Working from the top of the records below, reproduce each line exactly, ending once you have written the line containing "Segment brown table mat from the image above.".

─── Data shown

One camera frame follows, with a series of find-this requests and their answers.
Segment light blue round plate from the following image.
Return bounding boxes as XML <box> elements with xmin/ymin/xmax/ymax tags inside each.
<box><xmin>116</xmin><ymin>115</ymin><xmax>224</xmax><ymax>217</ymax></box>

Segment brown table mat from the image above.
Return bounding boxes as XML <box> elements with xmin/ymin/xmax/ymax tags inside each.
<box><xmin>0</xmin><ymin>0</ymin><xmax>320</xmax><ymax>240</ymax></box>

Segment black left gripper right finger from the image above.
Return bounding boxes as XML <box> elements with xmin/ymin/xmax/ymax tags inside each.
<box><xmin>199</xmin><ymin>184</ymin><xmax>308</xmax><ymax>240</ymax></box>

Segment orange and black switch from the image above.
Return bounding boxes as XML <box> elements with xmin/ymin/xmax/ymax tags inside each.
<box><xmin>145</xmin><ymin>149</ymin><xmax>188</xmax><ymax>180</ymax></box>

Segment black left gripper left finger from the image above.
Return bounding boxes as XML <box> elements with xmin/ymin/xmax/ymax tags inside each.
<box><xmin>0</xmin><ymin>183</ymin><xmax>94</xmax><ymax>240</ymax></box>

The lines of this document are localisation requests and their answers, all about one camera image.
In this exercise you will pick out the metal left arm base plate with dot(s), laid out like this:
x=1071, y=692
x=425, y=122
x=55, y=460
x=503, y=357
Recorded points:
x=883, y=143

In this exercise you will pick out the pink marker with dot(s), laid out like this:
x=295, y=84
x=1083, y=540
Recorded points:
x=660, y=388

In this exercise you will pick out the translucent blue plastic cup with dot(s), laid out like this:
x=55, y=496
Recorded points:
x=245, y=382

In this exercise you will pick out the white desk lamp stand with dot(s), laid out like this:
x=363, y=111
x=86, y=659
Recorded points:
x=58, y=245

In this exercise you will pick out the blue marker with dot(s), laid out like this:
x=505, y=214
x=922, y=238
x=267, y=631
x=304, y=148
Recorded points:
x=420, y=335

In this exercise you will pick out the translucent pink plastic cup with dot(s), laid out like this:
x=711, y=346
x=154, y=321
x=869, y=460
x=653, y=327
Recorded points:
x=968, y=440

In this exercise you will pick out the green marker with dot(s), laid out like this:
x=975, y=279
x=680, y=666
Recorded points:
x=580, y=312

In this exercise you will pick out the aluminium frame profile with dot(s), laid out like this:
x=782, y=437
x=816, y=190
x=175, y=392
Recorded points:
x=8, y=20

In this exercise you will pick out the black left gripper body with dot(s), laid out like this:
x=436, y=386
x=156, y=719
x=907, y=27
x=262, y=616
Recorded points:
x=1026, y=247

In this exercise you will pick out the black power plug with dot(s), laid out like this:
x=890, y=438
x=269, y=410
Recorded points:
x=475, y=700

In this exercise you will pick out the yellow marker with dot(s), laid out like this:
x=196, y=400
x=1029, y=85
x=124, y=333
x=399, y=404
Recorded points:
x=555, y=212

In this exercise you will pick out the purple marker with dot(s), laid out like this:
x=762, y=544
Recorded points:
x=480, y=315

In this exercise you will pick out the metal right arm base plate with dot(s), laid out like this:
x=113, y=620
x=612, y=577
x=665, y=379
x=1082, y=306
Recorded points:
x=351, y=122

──────

Answer ::
One camera frame follows, with a series of find-this requests and their answers.
Segment light blue round plate from the following image.
Return bounding boxes as XML <box> elements with xmin/ymin/xmax/ymax tags inside each.
<box><xmin>116</xmin><ymin>115</ymin><xmax>224</xmax><ymax>217</ymax></box>

Segment brown table mat from the image above.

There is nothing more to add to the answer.